But this determinate sentencing bill never became law. Governor Wendell Anderson vetoed the bill on April 13, 1976, expressing concerns along the lines of Rep. Moe. In particular, the Governor disagreed with the omission of a clear provision for longer sentences for the most serious offenders. Id at 304 (citing Veto Message, 4 Journal of House 6640 (1976)). The majority notes that Governor Anderson vetoed the bill because its provision for extended terms for chronic and dangerous offenders did not define the penalty for such terms. But this observation only underscores the Governor’s concern for proportionality in sentencing and public safety. Governor Anderson’s objection to the bill was not as narrow as the majority contends. The Governor worried that dangerous offenders would not receive sufficiently lengthy sentences under the new law — that rationality and proportionality might be sacrificed in light of the bill’s lack of guidance on the issue of extended terms. He wrote, “[m]y major concern is that [the bill] simply deals inadequately with chronic dangerous offenders.” Id. at 6640. The Governor feared the bill would “result in non-use of extended terms; the basic determinate sentences in the bill *151would then result in sentences that are too short for chronic dangerous offender convicted of first and second degree murder and aggravated rape.” Id. at 6641. Thus, we need not wonder whether determinate sentencing would have become law absent a clear procedure for upward departures; we know that such a proposal was expressly rejected based on concern for proportionality and public safety.
But the legislative history does not end with the Governor’s veto. The bill was reintroduced in 1977, and was drastically altered in the House to include the concept of the sentencing guidelines. Id. at 305. The bill passed both legislative bodies, and in conference committee, the debate centered on the scope of discretion in sentencing as well as the location of that discretion. Id. at 805-06. Negotiators agreed upon a compromise that incorporated determinate sentencing with legislative and judicial guidelines. Id. at 306. While sentence ranges were narrow and sentences were determinate, judges were allowed to depart from the presumptive sentence. Governor Rudy Perpich signed the bill into law on April 5,1978.

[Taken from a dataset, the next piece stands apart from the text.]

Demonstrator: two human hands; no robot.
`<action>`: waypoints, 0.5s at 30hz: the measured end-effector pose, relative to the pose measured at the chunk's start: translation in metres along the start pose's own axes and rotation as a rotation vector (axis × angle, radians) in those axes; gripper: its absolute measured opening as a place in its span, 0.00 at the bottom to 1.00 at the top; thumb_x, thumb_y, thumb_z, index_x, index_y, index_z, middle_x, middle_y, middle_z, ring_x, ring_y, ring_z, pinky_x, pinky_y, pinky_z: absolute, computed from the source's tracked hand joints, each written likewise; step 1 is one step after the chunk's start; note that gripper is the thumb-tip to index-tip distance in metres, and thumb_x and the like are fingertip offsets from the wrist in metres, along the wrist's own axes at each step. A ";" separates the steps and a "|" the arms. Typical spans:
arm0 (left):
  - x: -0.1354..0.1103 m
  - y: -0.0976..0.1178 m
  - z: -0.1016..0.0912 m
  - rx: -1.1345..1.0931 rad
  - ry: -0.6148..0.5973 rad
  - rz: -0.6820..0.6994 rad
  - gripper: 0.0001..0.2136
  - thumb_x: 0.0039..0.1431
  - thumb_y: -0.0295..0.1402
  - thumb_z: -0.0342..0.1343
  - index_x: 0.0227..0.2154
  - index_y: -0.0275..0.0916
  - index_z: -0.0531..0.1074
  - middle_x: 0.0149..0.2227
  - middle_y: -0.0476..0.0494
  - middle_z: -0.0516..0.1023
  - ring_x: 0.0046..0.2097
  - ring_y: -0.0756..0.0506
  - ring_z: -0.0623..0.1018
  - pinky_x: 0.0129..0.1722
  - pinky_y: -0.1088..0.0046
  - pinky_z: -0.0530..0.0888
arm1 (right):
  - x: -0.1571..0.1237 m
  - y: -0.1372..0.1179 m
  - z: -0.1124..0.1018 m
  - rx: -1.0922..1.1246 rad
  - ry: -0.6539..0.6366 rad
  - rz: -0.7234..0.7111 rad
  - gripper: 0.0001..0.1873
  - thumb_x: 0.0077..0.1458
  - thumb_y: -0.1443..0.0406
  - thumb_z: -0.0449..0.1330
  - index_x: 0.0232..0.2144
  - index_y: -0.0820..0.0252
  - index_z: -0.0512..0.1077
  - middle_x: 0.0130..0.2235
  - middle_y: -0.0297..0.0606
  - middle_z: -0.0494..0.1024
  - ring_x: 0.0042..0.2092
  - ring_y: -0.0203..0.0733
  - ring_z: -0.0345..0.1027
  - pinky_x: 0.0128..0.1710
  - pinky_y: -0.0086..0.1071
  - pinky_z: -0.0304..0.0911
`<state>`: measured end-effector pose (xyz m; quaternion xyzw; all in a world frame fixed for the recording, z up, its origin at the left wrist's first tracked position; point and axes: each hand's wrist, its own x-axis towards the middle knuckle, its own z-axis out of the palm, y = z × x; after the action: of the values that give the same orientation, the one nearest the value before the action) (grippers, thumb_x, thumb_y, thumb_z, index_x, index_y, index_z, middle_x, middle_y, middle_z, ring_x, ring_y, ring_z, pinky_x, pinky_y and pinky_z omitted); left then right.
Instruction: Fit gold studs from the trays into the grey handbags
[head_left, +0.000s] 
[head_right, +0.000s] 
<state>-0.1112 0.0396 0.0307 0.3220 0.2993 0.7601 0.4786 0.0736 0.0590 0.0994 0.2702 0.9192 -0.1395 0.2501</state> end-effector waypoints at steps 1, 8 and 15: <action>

Thus, after determinate sentencing was rejected by Governor Anderson specifically because it would lead to disproportionate sentencing for the worst offenders, the legislature reached a very delicate compromise creating the determinate guidelines but allowing judges to increase sentences based on factual findings. The final debate in conference committee focused on discretion in sentencing and a provision for extended sentences for the worst offenders was a key part of the compromise that ultimately emerged. The historical record is overwhelming that legislators would not have moved forward with the bill but for the provision for upward departures from presumptive sentences based on judicial discretion. So, from the history of the bill alone, we can answer the severability question in the negative.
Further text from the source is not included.